---- Given records
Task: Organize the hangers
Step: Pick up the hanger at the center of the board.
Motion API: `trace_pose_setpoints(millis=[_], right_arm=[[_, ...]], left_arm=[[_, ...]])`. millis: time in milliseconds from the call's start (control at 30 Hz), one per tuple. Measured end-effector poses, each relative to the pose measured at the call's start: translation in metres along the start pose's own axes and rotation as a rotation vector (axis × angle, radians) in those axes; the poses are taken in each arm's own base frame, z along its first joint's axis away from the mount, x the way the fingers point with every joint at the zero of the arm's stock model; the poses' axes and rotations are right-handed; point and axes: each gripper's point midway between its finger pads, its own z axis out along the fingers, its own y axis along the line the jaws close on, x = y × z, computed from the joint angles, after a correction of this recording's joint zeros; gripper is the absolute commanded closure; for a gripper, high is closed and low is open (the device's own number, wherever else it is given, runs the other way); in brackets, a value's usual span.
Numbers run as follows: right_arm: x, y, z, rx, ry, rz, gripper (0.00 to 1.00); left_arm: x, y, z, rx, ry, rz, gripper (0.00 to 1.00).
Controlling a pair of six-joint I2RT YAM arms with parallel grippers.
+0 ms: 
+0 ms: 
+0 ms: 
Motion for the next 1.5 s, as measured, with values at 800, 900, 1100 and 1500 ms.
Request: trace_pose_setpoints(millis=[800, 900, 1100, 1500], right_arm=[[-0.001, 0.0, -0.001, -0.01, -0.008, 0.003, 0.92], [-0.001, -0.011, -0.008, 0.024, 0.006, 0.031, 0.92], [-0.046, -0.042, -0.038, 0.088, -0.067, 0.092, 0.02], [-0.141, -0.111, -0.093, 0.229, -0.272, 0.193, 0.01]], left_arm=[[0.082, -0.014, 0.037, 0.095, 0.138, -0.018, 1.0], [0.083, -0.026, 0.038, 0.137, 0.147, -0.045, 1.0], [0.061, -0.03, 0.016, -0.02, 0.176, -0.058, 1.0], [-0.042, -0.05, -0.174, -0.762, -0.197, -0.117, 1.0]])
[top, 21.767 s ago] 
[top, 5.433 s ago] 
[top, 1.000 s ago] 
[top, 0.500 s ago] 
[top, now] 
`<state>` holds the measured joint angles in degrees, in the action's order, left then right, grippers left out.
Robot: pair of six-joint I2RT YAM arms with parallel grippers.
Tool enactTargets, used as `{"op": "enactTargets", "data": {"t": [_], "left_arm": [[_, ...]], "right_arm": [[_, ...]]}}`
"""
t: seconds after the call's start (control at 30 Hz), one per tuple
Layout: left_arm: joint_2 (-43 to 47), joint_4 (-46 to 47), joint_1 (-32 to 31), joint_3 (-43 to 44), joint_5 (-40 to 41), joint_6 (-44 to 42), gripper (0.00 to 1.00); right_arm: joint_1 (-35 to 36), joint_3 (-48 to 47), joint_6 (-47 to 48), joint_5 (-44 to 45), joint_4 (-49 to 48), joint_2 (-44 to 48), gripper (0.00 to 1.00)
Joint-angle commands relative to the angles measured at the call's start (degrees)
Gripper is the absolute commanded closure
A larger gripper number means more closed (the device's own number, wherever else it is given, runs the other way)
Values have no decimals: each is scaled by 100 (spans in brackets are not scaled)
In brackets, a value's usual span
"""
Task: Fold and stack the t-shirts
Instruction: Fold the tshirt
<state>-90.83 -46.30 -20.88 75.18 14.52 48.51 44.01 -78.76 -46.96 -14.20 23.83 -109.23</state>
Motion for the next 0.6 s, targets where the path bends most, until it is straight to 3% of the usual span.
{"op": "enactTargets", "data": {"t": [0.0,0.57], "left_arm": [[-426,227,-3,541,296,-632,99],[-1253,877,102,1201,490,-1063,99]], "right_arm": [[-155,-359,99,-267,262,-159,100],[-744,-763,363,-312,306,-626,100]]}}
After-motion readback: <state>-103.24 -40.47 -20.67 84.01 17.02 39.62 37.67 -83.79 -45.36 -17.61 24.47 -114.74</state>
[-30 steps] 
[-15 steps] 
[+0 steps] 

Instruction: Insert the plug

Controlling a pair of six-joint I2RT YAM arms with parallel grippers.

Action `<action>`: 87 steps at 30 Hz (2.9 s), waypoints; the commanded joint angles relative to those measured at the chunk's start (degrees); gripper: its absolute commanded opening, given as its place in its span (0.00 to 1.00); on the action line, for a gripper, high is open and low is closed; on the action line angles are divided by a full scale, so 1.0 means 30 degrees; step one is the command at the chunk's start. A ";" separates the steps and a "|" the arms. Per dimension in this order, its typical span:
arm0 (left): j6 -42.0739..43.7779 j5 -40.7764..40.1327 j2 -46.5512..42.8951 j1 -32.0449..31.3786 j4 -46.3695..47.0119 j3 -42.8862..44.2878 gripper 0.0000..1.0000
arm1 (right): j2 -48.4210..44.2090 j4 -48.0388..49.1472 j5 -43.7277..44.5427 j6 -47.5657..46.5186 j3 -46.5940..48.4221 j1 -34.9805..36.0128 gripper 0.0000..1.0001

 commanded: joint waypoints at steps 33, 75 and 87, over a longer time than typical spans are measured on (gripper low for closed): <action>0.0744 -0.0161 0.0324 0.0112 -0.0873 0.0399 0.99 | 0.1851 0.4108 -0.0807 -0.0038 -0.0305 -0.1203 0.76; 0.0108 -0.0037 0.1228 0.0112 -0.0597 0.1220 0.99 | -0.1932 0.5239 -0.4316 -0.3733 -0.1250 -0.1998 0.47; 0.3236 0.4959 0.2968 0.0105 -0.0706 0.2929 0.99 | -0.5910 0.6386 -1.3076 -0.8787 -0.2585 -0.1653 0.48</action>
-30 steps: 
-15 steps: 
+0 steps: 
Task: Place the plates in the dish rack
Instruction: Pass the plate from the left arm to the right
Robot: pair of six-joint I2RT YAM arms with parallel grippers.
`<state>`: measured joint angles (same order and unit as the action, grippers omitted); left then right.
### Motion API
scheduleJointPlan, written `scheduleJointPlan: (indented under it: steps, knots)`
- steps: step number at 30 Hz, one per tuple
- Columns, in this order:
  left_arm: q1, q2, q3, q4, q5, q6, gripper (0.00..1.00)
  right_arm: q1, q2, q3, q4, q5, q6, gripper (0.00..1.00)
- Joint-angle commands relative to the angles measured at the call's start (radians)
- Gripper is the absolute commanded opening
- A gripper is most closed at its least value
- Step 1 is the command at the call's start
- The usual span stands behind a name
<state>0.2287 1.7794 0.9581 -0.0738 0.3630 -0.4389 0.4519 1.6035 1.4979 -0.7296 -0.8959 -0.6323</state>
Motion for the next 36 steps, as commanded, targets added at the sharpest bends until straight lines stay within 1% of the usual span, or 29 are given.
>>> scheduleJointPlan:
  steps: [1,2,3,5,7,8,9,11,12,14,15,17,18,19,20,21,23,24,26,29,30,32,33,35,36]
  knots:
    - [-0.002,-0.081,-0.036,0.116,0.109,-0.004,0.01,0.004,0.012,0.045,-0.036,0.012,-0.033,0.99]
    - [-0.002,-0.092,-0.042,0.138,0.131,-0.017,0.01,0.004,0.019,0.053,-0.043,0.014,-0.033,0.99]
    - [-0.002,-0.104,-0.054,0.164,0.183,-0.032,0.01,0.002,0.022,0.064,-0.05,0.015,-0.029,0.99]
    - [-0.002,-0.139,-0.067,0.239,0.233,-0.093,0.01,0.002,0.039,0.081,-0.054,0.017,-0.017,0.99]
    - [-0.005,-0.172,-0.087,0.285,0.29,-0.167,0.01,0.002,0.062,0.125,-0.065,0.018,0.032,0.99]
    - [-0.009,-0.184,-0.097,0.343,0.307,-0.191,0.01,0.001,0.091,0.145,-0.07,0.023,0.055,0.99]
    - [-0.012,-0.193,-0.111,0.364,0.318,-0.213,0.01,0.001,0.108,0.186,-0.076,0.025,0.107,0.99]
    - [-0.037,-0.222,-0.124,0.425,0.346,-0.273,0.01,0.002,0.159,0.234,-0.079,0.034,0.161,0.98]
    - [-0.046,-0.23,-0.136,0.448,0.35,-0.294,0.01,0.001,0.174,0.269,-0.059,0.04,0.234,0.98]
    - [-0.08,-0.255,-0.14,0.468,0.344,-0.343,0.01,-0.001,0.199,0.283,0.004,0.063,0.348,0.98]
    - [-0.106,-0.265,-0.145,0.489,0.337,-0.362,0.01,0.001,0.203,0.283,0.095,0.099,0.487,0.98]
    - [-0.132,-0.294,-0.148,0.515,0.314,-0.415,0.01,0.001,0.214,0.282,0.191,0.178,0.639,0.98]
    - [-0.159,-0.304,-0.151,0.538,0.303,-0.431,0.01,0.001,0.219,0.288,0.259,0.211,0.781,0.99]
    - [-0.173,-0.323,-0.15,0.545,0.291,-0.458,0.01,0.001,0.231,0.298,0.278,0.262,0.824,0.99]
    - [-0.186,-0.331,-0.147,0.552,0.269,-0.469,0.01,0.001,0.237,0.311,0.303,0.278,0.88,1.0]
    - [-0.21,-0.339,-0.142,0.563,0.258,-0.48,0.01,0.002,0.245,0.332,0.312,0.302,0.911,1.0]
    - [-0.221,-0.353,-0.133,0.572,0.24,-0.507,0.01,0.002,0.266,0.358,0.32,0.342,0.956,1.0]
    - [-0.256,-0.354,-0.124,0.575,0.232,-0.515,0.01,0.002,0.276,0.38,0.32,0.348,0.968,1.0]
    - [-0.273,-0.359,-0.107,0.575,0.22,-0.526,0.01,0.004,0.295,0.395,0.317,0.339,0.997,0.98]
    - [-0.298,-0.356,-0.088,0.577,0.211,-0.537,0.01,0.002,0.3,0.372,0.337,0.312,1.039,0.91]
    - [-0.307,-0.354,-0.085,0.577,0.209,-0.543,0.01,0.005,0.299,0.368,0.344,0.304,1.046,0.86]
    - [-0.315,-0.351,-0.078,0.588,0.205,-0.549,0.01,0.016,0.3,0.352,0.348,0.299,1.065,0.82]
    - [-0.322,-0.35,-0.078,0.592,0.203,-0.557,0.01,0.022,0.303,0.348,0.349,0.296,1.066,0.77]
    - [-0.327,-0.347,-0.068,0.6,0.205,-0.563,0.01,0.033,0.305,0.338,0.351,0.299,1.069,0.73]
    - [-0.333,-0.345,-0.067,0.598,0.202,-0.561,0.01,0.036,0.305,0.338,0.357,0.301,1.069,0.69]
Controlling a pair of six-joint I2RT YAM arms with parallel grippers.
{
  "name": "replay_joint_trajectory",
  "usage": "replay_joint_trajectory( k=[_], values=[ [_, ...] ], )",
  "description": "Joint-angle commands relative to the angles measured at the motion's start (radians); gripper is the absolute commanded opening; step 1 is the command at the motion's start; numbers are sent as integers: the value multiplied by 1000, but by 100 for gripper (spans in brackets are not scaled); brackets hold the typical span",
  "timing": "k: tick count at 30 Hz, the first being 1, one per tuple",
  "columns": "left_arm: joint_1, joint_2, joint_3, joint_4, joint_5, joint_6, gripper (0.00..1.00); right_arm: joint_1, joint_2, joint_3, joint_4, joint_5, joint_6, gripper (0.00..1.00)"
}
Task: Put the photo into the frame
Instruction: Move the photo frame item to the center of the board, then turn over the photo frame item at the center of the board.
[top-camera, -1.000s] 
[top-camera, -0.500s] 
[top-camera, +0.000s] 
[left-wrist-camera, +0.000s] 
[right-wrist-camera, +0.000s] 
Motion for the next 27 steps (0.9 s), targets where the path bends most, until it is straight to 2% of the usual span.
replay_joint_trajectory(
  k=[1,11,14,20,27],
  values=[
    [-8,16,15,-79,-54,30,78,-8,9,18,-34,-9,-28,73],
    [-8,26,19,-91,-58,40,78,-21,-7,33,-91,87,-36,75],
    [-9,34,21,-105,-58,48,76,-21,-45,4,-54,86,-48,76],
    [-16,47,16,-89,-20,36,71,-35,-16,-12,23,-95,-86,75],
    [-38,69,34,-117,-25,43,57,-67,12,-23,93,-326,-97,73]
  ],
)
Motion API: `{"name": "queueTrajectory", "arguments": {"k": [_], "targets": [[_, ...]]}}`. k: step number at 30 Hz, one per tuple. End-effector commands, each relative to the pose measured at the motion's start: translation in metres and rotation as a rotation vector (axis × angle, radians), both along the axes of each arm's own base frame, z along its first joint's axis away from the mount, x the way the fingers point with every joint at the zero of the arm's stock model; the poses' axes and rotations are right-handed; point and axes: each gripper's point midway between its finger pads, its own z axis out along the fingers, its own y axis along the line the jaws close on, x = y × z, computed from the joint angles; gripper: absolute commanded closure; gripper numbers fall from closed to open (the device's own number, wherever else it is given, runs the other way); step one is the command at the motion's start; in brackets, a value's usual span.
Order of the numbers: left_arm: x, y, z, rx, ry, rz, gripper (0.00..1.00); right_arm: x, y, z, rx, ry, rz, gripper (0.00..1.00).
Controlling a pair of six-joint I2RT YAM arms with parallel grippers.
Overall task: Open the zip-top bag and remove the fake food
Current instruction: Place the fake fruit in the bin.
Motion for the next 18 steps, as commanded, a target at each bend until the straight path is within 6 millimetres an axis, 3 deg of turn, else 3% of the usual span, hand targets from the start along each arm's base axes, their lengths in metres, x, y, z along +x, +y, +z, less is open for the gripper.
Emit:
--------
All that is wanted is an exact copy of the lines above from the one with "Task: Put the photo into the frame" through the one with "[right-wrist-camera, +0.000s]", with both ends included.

= Written response =
Task: Put the photo into the frame
Instruction: Move the photo frame item to the center of the board, then turn over the photo frame item at the center of the board.
[top-camera, -1.000s] 
[top-camera, -0.500s] 
[top-camera, +0.000s] 
[left-wrist-camera, +0.000s] 
[right-wrist-camera, +0.000s] 

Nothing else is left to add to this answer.